Try it —
Make an exact copy of all the records that follow, apart from the pictures.

Records provided —
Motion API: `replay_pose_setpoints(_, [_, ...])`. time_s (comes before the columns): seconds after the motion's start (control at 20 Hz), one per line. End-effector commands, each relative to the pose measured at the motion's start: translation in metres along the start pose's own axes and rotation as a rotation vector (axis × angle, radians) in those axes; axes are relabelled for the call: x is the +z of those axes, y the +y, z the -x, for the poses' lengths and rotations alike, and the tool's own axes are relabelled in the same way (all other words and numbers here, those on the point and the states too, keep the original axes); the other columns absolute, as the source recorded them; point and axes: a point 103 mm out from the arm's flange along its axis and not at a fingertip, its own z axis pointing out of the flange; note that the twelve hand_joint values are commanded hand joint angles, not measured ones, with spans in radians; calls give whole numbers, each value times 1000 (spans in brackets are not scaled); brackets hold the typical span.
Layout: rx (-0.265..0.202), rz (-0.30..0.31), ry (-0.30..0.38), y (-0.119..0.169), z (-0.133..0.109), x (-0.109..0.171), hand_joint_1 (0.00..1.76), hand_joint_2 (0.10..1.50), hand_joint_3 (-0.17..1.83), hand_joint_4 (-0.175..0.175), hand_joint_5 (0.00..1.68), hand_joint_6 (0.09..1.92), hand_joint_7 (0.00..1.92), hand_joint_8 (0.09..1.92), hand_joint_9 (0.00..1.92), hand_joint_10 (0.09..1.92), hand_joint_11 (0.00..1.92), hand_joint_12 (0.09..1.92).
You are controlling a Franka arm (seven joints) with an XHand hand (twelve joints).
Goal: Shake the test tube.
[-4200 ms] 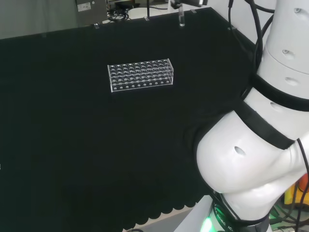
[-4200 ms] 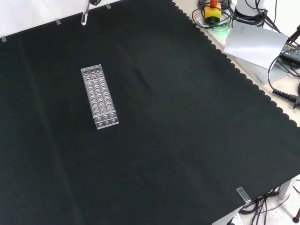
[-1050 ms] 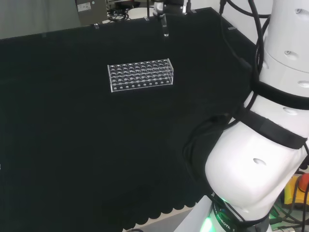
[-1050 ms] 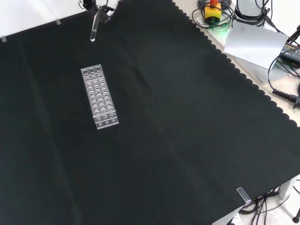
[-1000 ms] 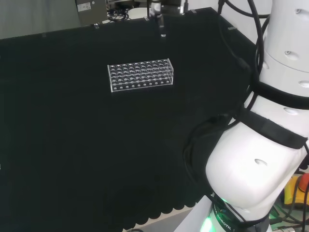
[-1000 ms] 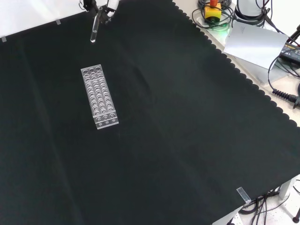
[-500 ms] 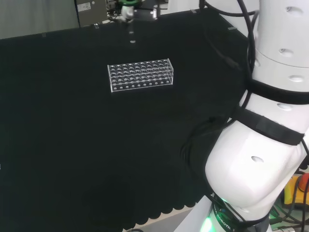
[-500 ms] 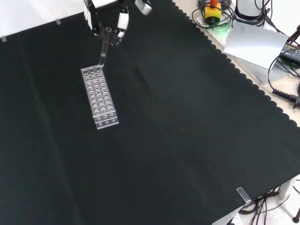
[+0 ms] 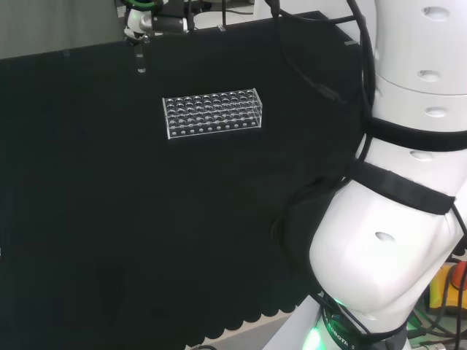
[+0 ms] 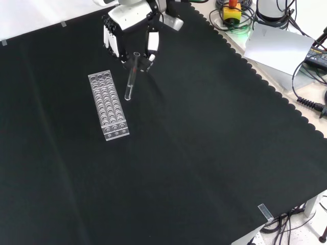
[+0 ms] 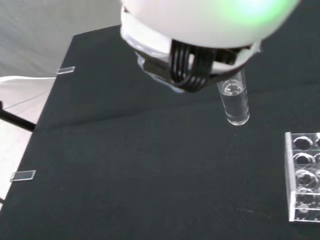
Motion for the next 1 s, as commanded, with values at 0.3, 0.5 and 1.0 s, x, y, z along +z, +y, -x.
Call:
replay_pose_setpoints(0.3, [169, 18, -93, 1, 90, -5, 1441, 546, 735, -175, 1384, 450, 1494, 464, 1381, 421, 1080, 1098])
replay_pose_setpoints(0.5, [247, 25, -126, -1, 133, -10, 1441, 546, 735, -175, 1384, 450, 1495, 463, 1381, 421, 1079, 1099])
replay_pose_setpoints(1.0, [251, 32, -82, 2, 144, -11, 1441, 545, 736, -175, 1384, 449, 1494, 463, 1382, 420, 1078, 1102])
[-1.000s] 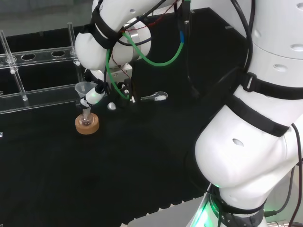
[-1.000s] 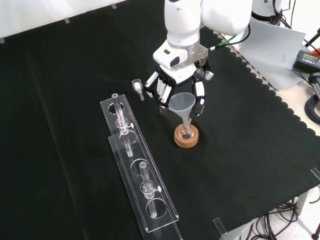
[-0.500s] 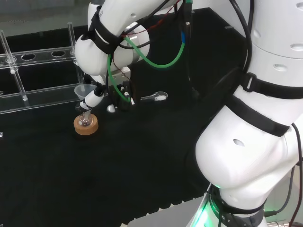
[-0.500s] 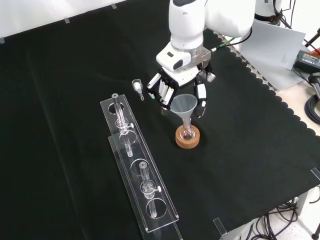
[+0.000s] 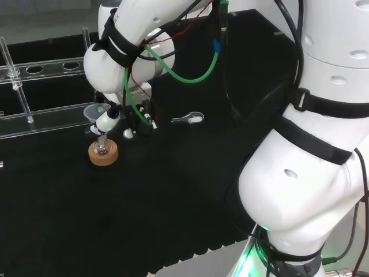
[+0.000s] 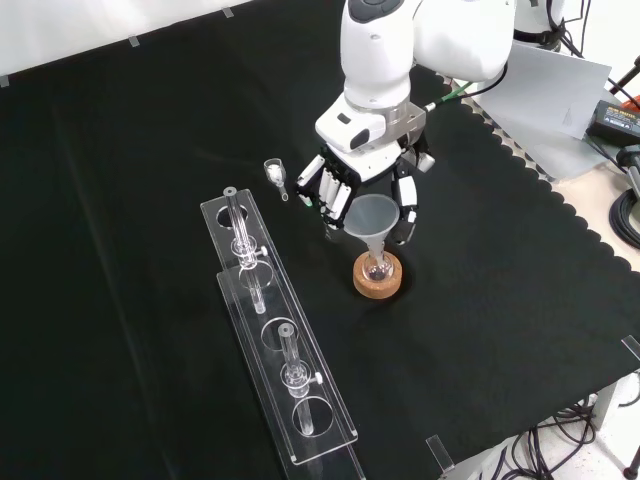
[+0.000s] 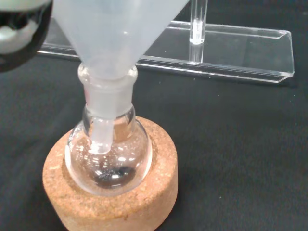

Result of the exercise —
Motion API: `replay_pose_setpoints(_, [_, ...])`. time_s (comes before the columns): seconds after the motion's start (control at 20 Hz), one per line. End-effector commands, each relative to the pose measured at the motion's start: translation in metres along the start pose's own axes and rotation as a rotation vector (axis × angle, radians) in those axes; axes are relabelled for the call: x is the +z of those axes, y the +y, z the -x, for the poses' lengths and rotations alike, and the tool's own axes are relabelled in the same way (all other words and numbers here, those on the point and the states too, keep the original axes); the other columns absolute, as the source recorded them; point and axes: a point 103 mm out from the arm's flange along its axis and not at a fingertip, its own z axis pointing out of the flange; note that the twelve hand_joint values are commanded hand joint angles, not measured ones, with spans in radians; calls give whole numbers, each value times 1000 (spans in brackets are not scaled); brackets hold the typical span.
Layout: rx (-0.265..0.202), rz (-0.30..0.31), ry (-0.30..0.38), y (-0.119..0.169), z (-0.133..0.109), x (-0.109..0.171), hand_joint_1 (0.00..1.76), hand_joint_2 (0.10..1.50), hand_joint_3 (-0.17..1.83), hand_joint_4 (-0.175..0.175), hand_joint_5 (0.00..1.68), hand_joint_6 (0.09..1.92), hand_joint_7 (0.00..1.92), hand_joint_8 (0.09..1.92), hand_joint_9 (0.00..1.92), hand_joint_10 (0.09..1.92), hand_joint_11 (0.00..1.92), hand_joint_12 (0.09..1.92).
You are controlling a Franka arm (seven joints) with an XHand hand (twelve joints).
Goal: Shake the test tube.
[-4200 ms] 
[-4200 ms] 
[-1050 ms] 
[-1050 ms] 
[-1000 ms] 
[-1000 ms] 
[-500 ms] 
[-500 ms] 
[+0 ms] 
[+0 ms] 
[+0 ms] 
Motion for the next 1 s, as commanded, with values at 0.3, 0.5 and 1.0 s, x, y, z along +z, +y, -x.
Call:
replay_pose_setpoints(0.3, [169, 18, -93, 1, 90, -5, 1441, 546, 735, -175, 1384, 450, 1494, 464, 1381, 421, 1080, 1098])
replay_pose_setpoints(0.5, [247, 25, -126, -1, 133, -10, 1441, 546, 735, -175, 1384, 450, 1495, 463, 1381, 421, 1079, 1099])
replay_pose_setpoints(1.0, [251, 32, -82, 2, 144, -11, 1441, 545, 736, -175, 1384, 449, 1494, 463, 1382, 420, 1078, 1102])
[-1.000s] 
[-1.000s] 
[-0.500s] 
[-0.500s] 
[+0.000s] 
[+0.000s] 
[+0.000s] 

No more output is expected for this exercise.